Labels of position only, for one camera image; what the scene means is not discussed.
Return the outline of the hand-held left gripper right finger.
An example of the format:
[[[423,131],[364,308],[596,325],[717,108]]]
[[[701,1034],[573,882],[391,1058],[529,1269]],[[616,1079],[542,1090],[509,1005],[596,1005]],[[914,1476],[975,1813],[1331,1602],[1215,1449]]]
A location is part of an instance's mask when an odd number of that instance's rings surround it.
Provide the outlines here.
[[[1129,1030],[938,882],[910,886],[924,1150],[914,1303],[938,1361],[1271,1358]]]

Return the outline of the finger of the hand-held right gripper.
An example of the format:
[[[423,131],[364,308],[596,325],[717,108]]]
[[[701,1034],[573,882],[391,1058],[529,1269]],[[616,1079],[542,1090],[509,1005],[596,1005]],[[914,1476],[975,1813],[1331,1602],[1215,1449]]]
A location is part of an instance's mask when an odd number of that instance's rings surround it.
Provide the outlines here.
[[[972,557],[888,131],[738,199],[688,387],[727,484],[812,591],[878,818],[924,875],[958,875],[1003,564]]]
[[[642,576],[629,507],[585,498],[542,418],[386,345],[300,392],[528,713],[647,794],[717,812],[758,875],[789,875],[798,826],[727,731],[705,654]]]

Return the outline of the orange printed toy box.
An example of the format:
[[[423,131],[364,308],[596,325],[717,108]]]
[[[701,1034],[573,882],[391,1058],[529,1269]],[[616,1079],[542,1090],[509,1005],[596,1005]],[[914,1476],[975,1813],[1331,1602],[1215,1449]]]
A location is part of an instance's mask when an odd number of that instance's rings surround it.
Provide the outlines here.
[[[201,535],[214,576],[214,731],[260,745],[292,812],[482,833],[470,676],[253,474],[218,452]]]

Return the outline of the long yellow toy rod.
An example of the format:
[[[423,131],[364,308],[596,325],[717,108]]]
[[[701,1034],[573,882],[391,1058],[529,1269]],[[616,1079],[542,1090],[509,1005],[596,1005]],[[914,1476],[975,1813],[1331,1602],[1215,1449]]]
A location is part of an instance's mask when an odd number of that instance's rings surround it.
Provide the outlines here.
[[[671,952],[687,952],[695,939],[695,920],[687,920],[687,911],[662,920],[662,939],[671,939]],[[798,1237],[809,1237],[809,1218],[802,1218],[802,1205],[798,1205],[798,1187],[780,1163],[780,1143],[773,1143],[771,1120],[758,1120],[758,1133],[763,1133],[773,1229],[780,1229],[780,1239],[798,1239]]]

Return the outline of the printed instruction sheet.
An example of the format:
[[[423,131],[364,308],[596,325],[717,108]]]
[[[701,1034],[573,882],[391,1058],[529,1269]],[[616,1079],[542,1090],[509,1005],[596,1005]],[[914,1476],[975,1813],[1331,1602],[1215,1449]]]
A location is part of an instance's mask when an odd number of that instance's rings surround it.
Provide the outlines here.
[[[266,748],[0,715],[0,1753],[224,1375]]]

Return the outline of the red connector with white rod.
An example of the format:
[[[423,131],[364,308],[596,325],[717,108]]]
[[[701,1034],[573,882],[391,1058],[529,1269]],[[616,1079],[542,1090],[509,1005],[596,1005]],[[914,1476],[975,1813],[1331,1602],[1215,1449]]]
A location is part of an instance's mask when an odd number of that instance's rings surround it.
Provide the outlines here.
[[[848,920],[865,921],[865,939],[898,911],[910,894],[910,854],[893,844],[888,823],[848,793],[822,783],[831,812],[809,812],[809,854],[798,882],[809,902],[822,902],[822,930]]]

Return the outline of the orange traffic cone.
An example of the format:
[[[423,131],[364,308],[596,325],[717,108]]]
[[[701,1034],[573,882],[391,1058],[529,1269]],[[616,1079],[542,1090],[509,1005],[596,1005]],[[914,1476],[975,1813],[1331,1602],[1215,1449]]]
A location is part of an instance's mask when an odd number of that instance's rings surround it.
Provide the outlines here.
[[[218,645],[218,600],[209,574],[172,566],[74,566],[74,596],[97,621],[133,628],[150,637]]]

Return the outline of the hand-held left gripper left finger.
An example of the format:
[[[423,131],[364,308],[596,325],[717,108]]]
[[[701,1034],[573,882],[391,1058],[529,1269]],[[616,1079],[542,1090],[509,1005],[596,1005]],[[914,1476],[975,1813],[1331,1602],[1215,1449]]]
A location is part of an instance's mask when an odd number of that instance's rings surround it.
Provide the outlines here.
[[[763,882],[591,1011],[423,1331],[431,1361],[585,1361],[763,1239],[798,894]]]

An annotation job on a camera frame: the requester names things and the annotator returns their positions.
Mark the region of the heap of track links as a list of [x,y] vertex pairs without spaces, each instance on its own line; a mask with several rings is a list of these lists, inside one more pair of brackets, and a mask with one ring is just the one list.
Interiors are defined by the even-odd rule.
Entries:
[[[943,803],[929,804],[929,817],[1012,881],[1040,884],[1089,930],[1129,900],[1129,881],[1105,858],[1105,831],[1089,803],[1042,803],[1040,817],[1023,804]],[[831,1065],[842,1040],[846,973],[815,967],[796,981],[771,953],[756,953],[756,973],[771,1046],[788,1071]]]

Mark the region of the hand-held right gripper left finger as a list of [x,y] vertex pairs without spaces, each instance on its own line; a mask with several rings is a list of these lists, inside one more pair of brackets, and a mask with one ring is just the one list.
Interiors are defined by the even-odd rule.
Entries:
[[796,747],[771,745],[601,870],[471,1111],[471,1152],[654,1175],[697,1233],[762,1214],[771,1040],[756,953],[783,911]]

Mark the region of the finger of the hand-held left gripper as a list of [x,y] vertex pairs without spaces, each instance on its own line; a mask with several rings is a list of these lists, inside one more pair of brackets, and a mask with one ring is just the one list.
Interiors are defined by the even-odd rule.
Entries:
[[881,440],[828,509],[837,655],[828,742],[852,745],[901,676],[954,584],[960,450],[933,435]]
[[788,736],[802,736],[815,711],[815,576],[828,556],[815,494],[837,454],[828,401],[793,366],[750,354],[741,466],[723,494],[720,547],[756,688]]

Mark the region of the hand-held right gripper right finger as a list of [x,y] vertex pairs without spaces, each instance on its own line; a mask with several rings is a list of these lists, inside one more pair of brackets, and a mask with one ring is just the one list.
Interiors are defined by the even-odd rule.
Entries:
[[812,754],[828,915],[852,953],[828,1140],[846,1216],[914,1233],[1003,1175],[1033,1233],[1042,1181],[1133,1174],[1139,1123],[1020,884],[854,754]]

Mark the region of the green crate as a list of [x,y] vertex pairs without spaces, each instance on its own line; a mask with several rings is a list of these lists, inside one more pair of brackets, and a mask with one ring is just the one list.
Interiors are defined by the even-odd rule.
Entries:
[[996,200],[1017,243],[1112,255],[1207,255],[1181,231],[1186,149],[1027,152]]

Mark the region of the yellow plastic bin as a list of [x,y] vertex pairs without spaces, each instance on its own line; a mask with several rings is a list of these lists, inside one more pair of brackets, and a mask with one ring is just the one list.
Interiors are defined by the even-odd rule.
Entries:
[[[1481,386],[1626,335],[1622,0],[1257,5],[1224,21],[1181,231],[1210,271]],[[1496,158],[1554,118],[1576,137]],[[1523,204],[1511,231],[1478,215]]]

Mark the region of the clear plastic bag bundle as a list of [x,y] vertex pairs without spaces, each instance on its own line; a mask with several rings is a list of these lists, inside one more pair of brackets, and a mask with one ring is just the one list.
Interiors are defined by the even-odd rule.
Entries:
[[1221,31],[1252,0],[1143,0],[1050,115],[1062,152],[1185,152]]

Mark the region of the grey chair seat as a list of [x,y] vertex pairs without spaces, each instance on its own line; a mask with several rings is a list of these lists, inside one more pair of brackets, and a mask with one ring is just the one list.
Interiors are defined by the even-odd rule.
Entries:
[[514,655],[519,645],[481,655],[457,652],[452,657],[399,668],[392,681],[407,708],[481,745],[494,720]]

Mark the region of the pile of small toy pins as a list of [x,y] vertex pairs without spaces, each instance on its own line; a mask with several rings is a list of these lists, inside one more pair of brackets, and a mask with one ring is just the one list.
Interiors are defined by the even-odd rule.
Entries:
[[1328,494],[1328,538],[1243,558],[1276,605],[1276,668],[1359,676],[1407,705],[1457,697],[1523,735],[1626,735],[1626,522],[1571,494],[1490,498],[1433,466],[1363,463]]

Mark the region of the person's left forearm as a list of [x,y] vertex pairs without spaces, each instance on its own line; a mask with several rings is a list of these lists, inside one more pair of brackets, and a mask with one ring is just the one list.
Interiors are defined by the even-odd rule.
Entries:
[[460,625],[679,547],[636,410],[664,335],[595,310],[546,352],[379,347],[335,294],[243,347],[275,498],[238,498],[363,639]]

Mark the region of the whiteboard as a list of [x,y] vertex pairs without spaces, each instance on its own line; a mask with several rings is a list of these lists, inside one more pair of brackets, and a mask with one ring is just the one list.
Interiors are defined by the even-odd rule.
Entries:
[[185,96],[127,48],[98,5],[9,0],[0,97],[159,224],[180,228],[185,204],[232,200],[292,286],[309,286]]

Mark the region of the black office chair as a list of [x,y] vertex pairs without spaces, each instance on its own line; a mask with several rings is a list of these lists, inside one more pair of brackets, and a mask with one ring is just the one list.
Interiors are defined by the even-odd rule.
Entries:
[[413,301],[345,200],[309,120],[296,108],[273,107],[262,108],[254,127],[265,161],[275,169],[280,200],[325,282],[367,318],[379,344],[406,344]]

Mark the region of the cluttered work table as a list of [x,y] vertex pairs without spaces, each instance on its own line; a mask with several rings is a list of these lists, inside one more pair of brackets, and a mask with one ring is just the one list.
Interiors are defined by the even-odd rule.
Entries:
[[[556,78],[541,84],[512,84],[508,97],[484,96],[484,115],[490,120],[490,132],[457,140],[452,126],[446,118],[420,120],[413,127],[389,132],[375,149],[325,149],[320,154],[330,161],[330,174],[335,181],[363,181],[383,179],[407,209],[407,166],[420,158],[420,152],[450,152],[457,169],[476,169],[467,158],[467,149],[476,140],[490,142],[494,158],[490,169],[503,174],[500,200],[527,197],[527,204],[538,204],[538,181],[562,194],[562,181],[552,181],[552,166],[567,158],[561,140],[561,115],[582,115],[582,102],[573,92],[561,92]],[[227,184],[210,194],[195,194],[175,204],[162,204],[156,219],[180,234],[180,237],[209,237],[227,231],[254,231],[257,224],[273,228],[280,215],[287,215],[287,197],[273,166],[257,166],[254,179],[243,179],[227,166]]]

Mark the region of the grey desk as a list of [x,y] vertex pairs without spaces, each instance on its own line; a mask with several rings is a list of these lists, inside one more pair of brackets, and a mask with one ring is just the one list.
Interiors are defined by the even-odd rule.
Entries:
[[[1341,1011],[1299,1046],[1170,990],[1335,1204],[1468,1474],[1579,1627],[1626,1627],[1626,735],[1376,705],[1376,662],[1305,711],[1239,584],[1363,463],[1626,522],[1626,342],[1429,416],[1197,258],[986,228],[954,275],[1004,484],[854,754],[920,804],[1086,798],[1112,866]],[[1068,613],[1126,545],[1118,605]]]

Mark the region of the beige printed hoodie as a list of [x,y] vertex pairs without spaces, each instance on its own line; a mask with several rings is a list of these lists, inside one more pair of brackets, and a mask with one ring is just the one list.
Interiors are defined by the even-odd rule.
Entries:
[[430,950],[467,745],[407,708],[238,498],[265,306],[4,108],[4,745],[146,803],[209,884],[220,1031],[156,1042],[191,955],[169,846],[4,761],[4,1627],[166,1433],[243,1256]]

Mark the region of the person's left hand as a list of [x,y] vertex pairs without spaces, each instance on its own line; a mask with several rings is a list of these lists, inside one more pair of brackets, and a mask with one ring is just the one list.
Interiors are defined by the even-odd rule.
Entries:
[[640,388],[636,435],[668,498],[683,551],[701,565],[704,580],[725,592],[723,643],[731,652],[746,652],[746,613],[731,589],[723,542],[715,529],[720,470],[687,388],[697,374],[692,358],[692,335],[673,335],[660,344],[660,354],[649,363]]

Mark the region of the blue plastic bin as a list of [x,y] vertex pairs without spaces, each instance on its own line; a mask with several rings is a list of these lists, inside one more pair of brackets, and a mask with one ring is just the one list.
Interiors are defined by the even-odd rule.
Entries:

▶ What the exercise asks:
Which lines run from the one containing "Mark the region of the blue" to the end of the entries above? Print them exactly, both ends included, and nothing else.

▶ Exercise response:
Mark the region of the blue plastic bin as a list of [x,y] vertex pairs without spaces, each instance on its own line; a mask with several rings is a list of these lists, inside one more pair of brackets, and a mask with one ring is just the one list.
Interiors are defined by the even-odd rule.
Entries:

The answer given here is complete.